══ DATA FOR ANALYSIS ══

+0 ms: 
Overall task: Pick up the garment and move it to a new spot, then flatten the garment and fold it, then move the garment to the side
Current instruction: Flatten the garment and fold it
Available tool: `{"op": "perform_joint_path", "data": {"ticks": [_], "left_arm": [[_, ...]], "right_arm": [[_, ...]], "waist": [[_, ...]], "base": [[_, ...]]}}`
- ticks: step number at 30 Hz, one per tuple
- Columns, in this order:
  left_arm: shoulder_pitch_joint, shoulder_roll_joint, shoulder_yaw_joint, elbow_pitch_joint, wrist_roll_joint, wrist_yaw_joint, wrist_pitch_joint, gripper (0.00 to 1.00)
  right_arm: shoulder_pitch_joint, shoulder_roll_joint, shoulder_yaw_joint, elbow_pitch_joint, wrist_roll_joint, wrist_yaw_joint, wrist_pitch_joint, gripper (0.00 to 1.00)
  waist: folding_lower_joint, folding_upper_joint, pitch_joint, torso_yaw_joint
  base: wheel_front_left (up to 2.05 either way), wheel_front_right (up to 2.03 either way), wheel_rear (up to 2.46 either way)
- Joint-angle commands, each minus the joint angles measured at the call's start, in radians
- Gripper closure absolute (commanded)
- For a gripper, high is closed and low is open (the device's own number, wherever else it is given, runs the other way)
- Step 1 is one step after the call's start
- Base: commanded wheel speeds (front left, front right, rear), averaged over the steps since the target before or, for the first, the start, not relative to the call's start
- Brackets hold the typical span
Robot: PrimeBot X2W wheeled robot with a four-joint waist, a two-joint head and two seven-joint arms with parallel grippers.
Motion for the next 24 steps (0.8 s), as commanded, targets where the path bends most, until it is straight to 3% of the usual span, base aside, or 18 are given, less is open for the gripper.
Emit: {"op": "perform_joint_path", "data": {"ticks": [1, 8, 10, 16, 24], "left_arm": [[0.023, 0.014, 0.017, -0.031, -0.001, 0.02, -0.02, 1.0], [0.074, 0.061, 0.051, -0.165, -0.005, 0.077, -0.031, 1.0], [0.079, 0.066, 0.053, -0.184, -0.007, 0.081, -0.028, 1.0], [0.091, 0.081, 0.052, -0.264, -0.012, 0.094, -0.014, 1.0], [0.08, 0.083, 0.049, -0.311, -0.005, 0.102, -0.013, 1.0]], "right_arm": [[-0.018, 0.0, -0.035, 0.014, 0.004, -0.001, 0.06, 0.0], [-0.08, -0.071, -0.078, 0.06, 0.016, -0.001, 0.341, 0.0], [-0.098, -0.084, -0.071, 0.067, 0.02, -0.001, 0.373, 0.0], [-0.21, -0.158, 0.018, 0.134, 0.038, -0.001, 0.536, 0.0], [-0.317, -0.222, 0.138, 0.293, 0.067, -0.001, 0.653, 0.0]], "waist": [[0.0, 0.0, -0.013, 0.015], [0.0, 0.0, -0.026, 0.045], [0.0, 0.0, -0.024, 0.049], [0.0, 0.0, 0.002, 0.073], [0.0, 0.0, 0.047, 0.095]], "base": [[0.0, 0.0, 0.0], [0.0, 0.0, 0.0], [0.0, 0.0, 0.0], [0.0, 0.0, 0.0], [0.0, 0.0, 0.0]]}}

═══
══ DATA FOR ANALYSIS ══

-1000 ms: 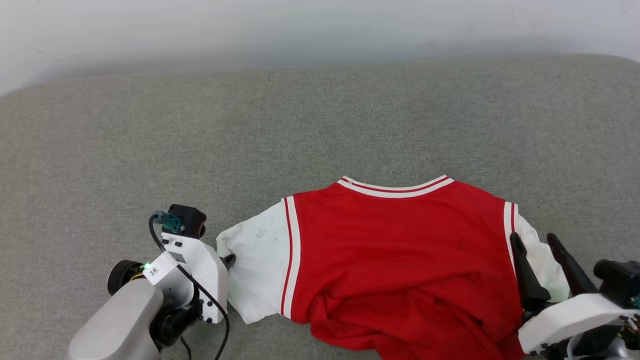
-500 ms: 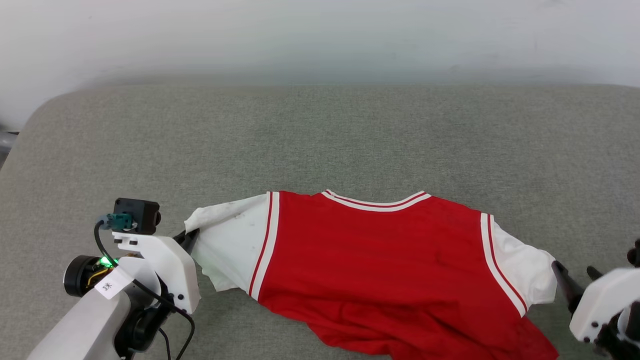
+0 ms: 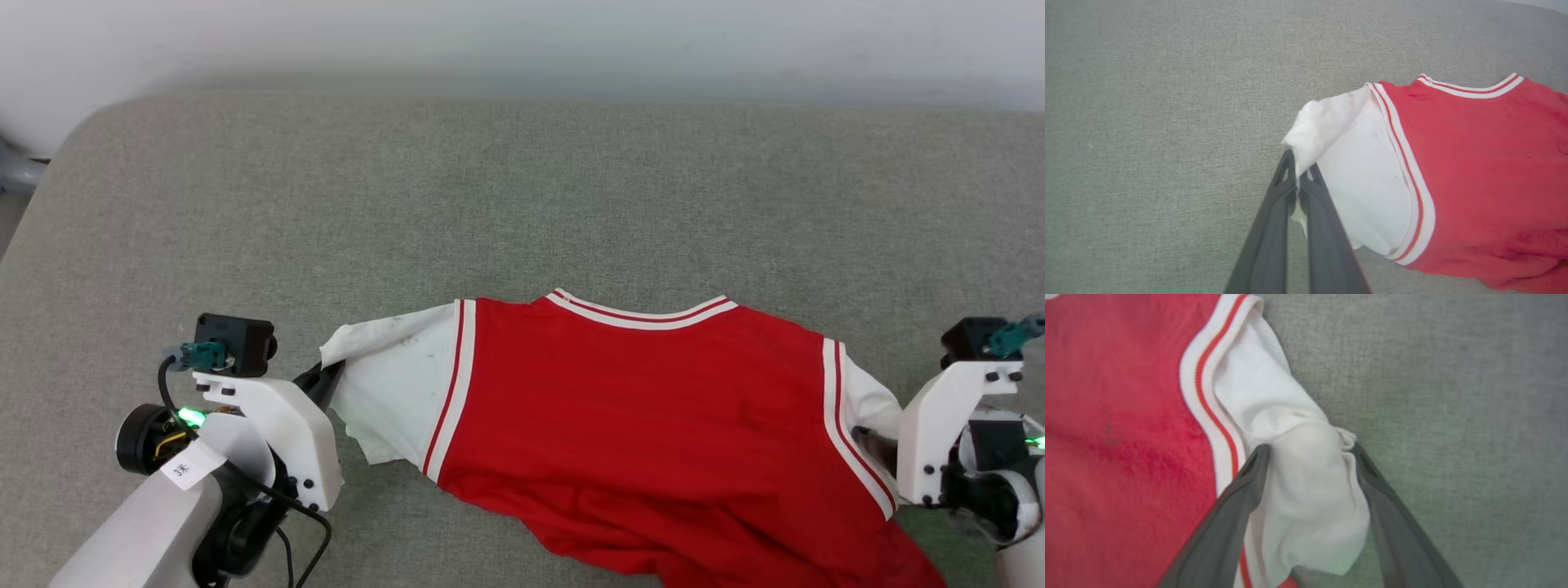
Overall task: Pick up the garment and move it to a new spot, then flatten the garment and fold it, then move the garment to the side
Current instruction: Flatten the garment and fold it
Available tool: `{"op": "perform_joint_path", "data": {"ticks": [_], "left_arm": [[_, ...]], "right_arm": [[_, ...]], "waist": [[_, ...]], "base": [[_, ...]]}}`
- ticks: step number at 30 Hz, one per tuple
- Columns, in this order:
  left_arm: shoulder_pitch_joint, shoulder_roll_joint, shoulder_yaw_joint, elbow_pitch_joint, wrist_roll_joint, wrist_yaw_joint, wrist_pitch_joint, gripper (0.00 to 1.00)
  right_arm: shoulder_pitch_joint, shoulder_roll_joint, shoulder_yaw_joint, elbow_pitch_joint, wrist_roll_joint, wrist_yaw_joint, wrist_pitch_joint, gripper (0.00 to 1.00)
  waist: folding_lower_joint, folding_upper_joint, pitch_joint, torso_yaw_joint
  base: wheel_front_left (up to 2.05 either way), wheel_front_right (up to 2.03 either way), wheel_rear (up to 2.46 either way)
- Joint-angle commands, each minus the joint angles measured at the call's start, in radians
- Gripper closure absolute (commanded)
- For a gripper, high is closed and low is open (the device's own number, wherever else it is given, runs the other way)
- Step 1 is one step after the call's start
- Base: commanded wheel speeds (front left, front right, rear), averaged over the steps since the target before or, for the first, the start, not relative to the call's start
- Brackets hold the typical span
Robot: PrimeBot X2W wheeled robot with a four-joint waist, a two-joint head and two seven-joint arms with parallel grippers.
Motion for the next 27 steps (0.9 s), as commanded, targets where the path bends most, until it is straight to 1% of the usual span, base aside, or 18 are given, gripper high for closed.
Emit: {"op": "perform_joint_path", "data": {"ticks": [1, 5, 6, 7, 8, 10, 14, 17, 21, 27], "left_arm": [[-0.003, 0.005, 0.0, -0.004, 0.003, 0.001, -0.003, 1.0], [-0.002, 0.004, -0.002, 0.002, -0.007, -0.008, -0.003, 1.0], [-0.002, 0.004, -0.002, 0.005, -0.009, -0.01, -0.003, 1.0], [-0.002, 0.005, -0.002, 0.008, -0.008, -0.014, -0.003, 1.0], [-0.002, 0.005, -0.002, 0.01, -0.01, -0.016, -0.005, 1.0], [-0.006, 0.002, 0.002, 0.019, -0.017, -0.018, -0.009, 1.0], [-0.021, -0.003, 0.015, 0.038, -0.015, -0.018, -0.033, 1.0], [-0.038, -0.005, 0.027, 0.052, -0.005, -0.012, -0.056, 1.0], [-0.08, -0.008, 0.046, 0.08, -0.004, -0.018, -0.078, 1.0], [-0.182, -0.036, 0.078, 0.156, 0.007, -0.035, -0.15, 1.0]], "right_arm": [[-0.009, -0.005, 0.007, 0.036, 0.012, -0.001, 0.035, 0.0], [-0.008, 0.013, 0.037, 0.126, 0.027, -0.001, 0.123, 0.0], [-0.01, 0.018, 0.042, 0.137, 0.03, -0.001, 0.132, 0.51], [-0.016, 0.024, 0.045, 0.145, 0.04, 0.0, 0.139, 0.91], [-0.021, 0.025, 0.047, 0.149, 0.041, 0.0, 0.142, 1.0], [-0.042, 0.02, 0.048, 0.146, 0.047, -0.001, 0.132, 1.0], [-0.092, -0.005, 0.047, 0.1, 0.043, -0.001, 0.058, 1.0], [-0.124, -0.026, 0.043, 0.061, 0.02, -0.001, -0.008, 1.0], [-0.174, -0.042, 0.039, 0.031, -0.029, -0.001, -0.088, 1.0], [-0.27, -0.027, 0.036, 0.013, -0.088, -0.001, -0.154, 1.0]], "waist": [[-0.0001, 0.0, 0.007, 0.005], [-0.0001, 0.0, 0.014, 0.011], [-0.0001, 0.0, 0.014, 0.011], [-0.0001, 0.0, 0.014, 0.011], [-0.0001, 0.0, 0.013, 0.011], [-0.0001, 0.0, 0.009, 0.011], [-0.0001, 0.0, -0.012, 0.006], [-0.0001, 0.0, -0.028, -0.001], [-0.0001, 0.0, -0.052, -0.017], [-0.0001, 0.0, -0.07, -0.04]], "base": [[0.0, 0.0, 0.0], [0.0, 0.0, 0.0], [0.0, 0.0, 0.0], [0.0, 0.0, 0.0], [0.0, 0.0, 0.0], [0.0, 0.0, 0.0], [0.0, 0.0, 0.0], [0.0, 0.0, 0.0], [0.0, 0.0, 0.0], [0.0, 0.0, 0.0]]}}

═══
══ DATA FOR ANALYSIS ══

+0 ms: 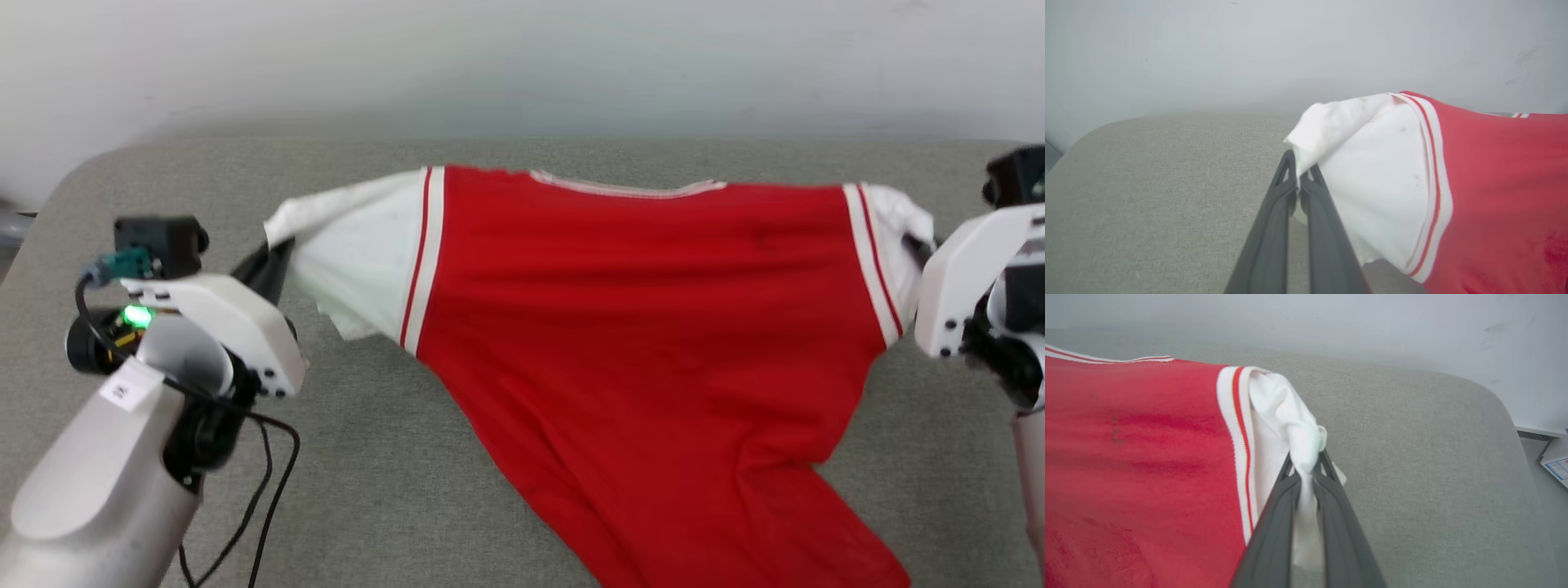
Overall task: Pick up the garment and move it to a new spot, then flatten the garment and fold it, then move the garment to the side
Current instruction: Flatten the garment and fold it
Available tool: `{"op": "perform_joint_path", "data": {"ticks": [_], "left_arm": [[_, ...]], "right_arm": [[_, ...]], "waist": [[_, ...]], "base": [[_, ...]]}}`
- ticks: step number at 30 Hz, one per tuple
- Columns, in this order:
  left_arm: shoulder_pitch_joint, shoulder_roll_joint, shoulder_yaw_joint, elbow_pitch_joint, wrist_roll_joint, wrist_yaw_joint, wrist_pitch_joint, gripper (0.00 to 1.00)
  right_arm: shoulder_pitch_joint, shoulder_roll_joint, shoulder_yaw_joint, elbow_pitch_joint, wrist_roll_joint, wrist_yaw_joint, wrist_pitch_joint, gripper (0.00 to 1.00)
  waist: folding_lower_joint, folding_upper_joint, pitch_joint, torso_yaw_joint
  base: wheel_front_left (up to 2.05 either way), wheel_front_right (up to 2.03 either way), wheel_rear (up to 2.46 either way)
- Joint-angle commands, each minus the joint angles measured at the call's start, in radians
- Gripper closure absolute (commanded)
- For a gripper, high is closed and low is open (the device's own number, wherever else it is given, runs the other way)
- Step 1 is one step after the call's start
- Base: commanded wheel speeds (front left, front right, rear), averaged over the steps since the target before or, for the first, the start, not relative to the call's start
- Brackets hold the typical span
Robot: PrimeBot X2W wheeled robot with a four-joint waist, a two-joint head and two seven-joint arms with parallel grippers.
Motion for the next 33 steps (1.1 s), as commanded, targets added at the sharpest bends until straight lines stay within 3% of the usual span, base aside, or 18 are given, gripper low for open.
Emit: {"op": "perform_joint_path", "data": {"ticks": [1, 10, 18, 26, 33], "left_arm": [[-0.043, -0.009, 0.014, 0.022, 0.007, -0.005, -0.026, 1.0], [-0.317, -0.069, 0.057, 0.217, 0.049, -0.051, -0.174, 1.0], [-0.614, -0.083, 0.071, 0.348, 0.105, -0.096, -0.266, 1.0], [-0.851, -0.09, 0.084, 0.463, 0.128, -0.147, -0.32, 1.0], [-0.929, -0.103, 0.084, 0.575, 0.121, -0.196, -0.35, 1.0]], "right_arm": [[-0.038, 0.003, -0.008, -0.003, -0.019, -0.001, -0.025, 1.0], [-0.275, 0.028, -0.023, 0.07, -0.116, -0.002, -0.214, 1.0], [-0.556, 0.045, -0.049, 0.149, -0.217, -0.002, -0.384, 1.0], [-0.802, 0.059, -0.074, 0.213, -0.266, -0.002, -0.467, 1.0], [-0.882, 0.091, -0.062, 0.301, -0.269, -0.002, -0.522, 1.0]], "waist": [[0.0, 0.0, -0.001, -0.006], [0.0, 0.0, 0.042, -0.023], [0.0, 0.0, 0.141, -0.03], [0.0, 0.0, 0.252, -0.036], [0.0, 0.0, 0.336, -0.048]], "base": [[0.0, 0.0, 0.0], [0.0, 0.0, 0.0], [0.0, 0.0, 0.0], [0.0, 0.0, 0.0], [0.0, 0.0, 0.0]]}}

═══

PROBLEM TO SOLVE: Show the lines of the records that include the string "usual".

OUTPUT FOR THIS TASK:
Motion for the next 24 steps (0.8 s), as commanded, targets where the path bends most, until it is straight to 3% of the usual span, base aside, or 18 are given, less is open for the gripper.
Motion for the next 27 steps (0.9 s), as commanded, targets where the path bends most, until it is straight to 1% of the usual span, base aside, or 18 are given, gripper high for closed.
Motion for the next 33 steps (1.1 s), as commanded, targets added at the sharpest bends until straight lines stay within 3% of the usual span, base aside, or 18 are given, gripper low for open.

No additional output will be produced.